Raajit Rampal, MD, PhD, discusses the current treatment landscape for patients with myelofibrosis.
Raajit Rampal, MD, PhD, hematologic oncologist at Memorial Sloan Kettering Cancer Center, discusses the current treatment landscape for patients with myelofibrosis.
According to Rampal, there are 3 approved JAK (Janus kinase) inhibitors—ruxolitinib (Jakafi), fedratinib (Inrebic), and pacritinib (Vonjo)—that can be used to treat myelofibrosis, but they are mainly effective in improving patient quality of life by reducing symptoms and treating an enlarged spleen. However, ad hoc analyses of patients in the COMFORT-I (NCT00952289) and COMFORT-II (NCT00934544) trials have shown potential survival benefit to patients receiving ruxolitinib.
Treatment may vary based on the needs of the patient, Rampal says. While JAK inhibitors are effective for constitutional symptoms and reducing spleen size, anemia may be treated with immunomodulatory agents such as danazol, erythropoiesis-stimulating agents, or steroids. Another JAK inhibitor, momelotinib, is being compared with danazol in the phase 3 MOMENTUM trial (NCT04173494), and showed superiority in symptom response, transfusion requirements, and spleen responses.

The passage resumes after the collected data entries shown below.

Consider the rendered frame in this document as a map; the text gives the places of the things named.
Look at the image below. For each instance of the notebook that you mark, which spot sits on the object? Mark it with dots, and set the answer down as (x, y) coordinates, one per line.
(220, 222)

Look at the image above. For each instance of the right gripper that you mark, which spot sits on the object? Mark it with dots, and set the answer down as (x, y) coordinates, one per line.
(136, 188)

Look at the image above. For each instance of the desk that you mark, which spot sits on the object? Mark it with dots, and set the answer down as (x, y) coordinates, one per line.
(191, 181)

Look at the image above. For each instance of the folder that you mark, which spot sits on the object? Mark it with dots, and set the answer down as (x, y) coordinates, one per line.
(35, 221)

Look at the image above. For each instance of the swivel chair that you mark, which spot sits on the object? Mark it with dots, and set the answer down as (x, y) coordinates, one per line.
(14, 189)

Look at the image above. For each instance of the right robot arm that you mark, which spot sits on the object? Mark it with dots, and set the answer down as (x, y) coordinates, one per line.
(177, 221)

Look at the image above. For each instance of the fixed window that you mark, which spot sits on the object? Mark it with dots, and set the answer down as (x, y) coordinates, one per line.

For patients whose disease has progressed to leukemic transformation, hypomethylating agents are used. However, Rampal says the only curative treatment for myelofibrosis is allogeneic hematopoietic cell transplant.
TRANSCRIPTION:
0:08 |The drugs that we have currently FDA approved, ruxolitinib, fedratinib, and now pacritinib, which was just approved at the end of March of this year, all do a good job of reducing symptoms in patients with myelofibrosis and reducing the size of the spleen. I think all of them do make a difference in how patients feel. That being said, there also [are] potentially data to indicate that ruxolitinib in particular may confer a survival advantage based on some ad hoc analyses.
0:48 | The treatment of the disease depends on what the situation is or what problems are facing the patient. In other words, JAK inhibitors are not necessarily the only tool that we should employ; it depends on what the patient's dealing with. If a patient has anemia, for example, there are a variety of other medications that can be used, things like immunomodulatory agents like danazol or steroids, like erythropoiesis-stimulating agents. For patients who have constitutional symptoms, or an enlarged spleen, JAK inhibitors are really the mainstay of therapy.
1:27 | Again, we have now 3 FDA-approved JAK inhibitors with another that is in phase 3 trials currently. For our patients who have progressive disease and are progressing toward leukemic-phase disease, we do use hypomethylating agents. At the end of the day, the only treatments that we have that can change the course of the disease and cure the disease is a stem cell transplant.